• **Requirement**
Among the lines below, count those with "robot". Give only the number.

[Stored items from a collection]
......

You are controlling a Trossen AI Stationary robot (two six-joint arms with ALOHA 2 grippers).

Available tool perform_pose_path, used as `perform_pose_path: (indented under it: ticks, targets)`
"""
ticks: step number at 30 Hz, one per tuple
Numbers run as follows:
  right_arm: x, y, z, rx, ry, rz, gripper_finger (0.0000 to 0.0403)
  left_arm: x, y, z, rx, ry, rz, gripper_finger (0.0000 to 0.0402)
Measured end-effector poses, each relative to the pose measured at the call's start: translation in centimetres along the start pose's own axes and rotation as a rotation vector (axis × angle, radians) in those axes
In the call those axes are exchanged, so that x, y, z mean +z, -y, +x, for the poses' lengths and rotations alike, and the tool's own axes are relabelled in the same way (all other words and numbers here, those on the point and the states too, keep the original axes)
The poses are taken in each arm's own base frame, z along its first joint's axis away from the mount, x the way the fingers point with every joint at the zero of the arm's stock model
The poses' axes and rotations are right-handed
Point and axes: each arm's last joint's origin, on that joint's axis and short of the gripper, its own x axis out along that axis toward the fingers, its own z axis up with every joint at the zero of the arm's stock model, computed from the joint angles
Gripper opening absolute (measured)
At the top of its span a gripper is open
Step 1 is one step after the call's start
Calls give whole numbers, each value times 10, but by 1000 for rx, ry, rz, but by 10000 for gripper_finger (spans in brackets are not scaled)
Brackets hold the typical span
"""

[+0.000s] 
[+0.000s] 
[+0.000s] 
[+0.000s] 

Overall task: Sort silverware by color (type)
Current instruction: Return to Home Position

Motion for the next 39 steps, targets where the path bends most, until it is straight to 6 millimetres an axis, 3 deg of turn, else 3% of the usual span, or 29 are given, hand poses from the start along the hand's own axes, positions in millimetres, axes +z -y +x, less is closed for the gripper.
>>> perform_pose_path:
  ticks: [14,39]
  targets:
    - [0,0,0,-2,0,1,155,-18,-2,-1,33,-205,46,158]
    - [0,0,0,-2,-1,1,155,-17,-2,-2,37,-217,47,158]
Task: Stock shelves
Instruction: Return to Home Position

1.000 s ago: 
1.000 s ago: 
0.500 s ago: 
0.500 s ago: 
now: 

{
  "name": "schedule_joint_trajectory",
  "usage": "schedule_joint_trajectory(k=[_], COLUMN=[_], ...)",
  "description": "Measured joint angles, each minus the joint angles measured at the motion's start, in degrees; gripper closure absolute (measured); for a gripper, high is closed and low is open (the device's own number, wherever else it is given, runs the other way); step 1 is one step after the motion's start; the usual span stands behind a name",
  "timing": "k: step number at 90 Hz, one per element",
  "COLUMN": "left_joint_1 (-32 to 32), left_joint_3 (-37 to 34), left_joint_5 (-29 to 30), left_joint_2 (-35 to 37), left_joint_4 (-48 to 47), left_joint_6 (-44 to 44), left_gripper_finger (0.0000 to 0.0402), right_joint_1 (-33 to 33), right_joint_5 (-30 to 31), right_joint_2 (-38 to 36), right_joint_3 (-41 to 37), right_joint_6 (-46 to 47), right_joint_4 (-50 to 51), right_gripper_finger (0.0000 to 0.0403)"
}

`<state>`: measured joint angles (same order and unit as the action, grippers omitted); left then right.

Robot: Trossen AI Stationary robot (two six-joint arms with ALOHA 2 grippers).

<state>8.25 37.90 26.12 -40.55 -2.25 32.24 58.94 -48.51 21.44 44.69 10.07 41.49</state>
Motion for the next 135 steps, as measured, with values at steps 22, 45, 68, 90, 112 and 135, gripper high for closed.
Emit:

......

• **Answer for this exercise**
2